--- START ---

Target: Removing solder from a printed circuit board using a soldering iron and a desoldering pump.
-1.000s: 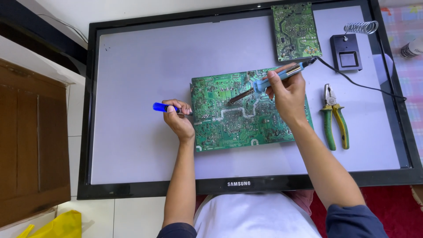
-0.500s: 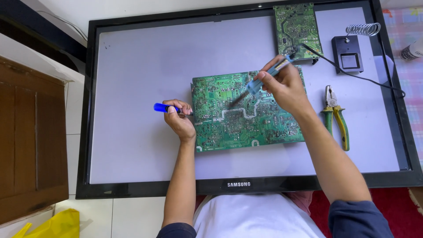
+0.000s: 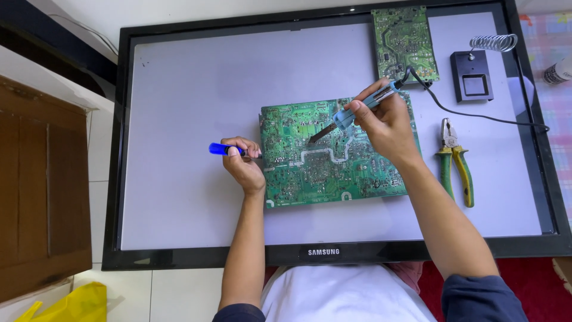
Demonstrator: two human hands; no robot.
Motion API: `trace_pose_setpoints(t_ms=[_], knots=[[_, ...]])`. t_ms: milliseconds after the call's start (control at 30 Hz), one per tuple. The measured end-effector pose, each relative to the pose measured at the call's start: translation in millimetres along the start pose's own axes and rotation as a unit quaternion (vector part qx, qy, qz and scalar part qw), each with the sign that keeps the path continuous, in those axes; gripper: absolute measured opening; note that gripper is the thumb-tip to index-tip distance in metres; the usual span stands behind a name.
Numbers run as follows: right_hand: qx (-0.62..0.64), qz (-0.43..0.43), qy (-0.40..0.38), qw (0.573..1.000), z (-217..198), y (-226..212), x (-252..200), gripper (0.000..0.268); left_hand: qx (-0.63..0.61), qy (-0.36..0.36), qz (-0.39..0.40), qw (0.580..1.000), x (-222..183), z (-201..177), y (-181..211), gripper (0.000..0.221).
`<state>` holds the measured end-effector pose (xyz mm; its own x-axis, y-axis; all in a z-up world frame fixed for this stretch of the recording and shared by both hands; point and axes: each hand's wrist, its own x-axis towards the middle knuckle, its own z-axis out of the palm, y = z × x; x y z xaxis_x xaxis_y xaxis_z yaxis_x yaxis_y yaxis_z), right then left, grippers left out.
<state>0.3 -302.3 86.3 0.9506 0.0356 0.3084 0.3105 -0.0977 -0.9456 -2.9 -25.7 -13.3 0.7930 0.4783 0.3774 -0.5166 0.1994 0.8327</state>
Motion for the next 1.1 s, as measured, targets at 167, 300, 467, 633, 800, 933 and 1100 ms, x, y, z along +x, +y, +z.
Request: trace_pose_setpoints(t_ms=[167,300,467,633,800,933,1100], knots=[[0.003,-0.003,-0.006,1.000,4.4,-10.4,3.3,0.013,-0.002,-0.002,0.006,1.000,0.3,0.2,-1.6,0.028],[-0.001,0.013,-0.033,0.999,1.6,-15.3,2.4,0.015,-0.007,-0.002,0.007,1.000,-0.3,-2.1,-5.8,0.028],[-0.007,0.035,-0.125,0.992,-7.6,-45.9,19.4,0.010,-0.008,0.000,0.003,1.000,-1.1,-2.9,-7.6,0.029],[0.015,0.058,-0.154,0.986,-17.7,-28.3,34.2,0.009,-0.004,0.004,0.001,1.000,-0.3,-3.0,-7.9,0.029],[0.044,0.068,-0.154,0.985,-24.0,-12.4,50.4,0.016,-0.029,0.014,-0.008,0.999,1.0,-2.9,-8.9,0.029],[0.043,0.071,-0.172,0.982,-22.7,-18.2,59.7,0.016,-0.029,0.020,-0.005,0.999,-0.2,-2.5,-10.1,0.029],[0.014,0.108,-0.196,0.975,-12.1,-38.7,71.5,0.012,-0.036,0.030,-0.005,0.999,1.2,-0.4,-11.7,0.032]])
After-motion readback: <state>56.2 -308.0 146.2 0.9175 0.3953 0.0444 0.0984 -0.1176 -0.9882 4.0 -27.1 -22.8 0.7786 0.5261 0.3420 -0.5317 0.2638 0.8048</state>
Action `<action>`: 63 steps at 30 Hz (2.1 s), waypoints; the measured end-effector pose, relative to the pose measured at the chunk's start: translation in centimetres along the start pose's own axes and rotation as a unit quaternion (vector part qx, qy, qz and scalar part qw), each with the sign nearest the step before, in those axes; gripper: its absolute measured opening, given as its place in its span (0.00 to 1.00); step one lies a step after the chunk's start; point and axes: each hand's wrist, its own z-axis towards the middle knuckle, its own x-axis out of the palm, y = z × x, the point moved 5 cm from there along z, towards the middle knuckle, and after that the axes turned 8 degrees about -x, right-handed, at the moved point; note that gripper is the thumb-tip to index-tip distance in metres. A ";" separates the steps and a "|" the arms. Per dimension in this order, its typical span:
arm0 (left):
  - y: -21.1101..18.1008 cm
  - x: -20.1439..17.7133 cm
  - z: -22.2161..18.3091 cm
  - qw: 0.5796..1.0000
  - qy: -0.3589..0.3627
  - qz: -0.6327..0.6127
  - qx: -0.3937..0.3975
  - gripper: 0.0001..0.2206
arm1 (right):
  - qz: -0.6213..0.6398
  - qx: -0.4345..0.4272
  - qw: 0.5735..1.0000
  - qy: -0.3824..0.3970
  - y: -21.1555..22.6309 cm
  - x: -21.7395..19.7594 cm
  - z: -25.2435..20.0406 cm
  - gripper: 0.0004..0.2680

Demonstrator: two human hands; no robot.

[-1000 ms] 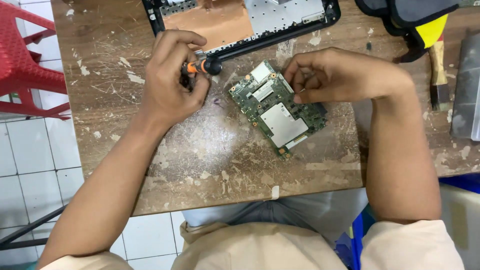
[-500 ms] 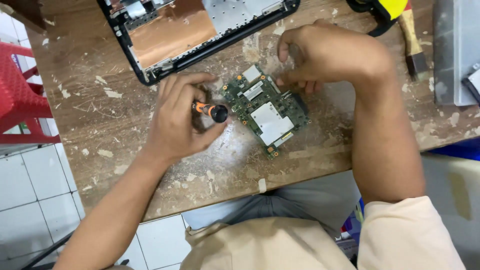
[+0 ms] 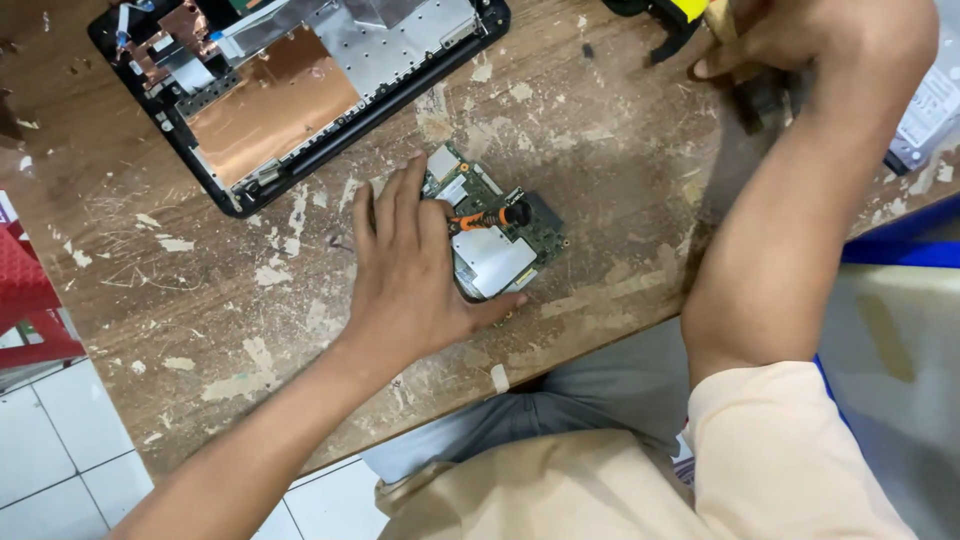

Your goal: Using a screwdriver to remove screws and then lifting the motherboard out of a laptop chassis.

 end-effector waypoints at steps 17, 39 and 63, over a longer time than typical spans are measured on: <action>5.4 -1.0 0.9 0.972 0.118 -0.081 0.184 0.49 | 0.144 0.043 0.988 0.033 3.7 0.8 -3.5 0.14; 7.5 -4.0 -0.8 0.973 -0.055 0.176 -0.136 0.14 | 0.239 -0.283 0.903 0.217 34.8 3.1 -4.1 0.08; 5.8 -1.6 0.5 0.990 0.047 -0.064 0.115 0.46 | 0.127 -0.352 0.924 0.081 36.1 1.9 -4.7 0.08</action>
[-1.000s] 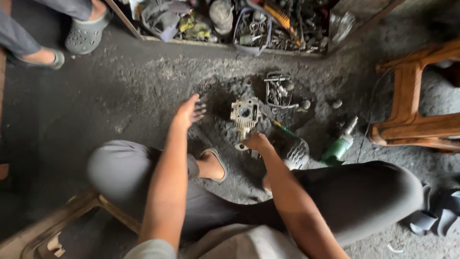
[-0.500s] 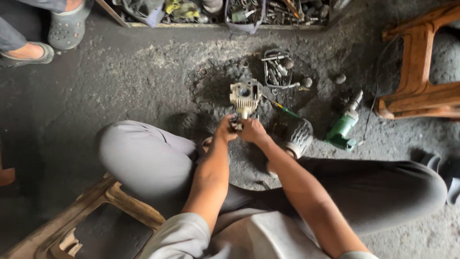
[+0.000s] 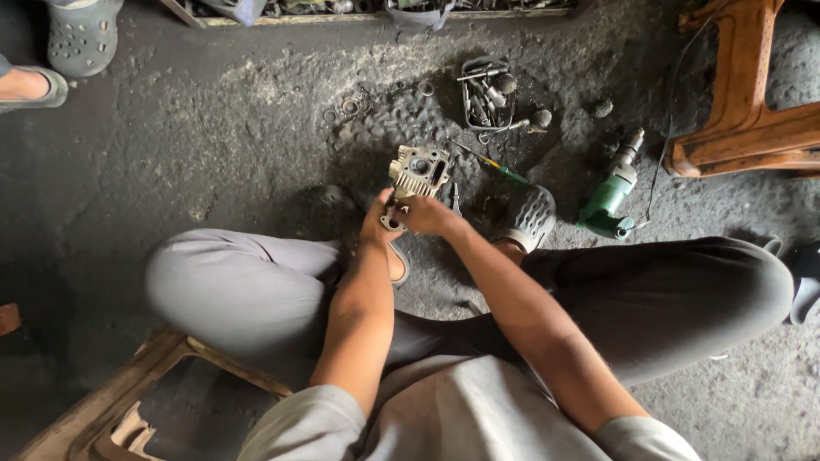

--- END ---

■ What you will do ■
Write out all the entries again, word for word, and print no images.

■ Task output ■
Target: Removing solder from a printed circuit board using a soldering iron and a desoldering pump.
-1.000s: 
-0.500s: 
+0.000s: 
Demonstrator: two human hands; no robot.
Motion API: `trace_pose_setpoints(t_ms=[_], knots=[[_, ...]])`. t_ms: milliseconds after the call's start (control at 30 Hz), one per tuple. The measured end-effector pose, each relative to the pose measured at the call's start: translation in millimetres along the start pose's own axes and rotation as a unit quaternion (vector part qx, qy, qz and scalar part qw), each with the sign that keeps the path continuous, in those axes; gripper: absolute measured opening; note that gripper is the thumb-tip to index-tip distance in metres; the usual span stands behind a name.
Numbers run as follows: right_hand: qx (-0.62..0.64), qz (-0.43..0.43), qy (-0.40..0.38), qw (0.573..1.000), z (-217..198), y (-226..212), x (-252..200), gripper (0.000..0.268); left_hand: qx (-0.63..0.61), qy (-0.36..0.36), qz (-0.39..0.40), qw (0.580..1.000), x (-222..183), z (-201..177), y (-181..211), gripper (0.000..0.221).
`<state>` holds the measured end-effector pose (xyz mm; its own x-axis, y-axis; all in a z-up world frame fixed for this stretch of the recording and shared by both hands; point and axes: each hand's wrist, its own x-axis towards the middle knuckle, its own z-axis out of the palm, y = z × x; x y z xaxis_x xaxis_y xaxis_z yaxis_x yaxis_y yaxis_z), right then left, grippers left out.
<state>0.3 -302.3 86.3 0.9506 0.0356 0.3084 0.3105 -0.0977 -0.9456 -2.9 -25.7 -13.3 0.7930 0.4783 0.3774 -0.5166 0.1994 0.8327</state>
Motion for the next 1.1 s, as measured, targets at 167, 300, 467, 633, 800, 933 and 1100 ms, x, y, z along +x, +y, +z.
Request: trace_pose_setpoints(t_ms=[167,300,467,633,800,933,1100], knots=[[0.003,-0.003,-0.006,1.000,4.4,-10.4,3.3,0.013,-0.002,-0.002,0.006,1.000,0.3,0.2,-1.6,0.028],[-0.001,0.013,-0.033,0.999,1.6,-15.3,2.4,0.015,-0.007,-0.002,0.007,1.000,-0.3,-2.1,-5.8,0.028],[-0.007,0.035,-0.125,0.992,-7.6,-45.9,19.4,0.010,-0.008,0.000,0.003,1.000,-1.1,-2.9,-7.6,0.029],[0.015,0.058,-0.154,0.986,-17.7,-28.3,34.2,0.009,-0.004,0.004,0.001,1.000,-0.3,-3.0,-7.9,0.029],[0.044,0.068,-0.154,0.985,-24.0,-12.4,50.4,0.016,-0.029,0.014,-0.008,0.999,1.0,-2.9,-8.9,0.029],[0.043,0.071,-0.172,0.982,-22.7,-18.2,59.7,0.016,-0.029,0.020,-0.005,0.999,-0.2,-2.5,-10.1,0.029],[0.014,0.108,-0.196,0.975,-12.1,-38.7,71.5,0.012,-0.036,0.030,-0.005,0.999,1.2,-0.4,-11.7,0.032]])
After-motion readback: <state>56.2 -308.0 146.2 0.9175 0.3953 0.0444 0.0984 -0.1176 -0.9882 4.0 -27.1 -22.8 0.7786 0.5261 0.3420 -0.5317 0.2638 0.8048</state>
Action `<action>`: 63 steps at 30 Hz (2.1 s), waypoints; the measured end-effector pose, relative to the pose measured at the chunk's start: translation in centimetres along the start pose's own axes and rotation as a unit quaternion (vector part qx, qy, qz and scalar part qw), each with the sign nearest the step before, in those axes; gripper: its absolute measured opening, given as its place in its span (0.00 to 1.00); step one lies a step after the chunk's start; point and axes: each hand's wrist, its own z-axis towards the middle knuckle, its own x-axis out of the palm, y = z × x, the point moved 5 cm from there along z, towards the middle knuckle, and after that the axes turned 8 degrees about -x, right-handed, at the moved point; note that gripper is the thumb-tip to index-tip distance in metres. A ";" separates the steps and a "|" the arms. Per dimension in this order, its typical span:
arm0 (left):
  - y: -21.1101..18.1008 cm
  - x: -20.1439..17.7133 cm
  - z: -22.2161..18.3091 cm
  - qw: 0.5796..1.0000
  - qy: -0.3589..0.3627
  - qz: -0.6327..0.6127
  - qx: -0.3937..0.3975
  - gripper: 0.0001..0.2206
arm1 (right):
  - qz: -0.6213..0.6398
  - qx: -0.4345..0.4272
  - qw: 0.5735..1.0000
  - qy: -0.3824..0.3970
  - y: -21.1555..22.6309 cm
  - x: -21.7395..19.7594 cm
  - z: -25.2435..20.0406 cm
  - gripper: 0.0004..0.2680

Demonstrator: two human hands; no robot.

[-1000 ms] 
[-500 ms] 
[+0 ms] 

Your goal: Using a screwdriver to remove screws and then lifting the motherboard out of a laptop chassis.

 end-effector waypoints at steps 17, 39 and 63, over a longer time than typical spans are measured on: <action>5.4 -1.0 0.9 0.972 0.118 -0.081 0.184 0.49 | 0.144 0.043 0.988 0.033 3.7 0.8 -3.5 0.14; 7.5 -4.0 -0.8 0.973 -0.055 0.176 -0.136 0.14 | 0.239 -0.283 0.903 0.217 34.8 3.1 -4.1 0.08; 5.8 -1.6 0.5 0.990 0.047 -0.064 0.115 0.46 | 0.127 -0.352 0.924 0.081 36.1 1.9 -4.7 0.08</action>
[-1.000s] 
[-0.500s] 
[+0.000s] 

The answer has been given in its entirety.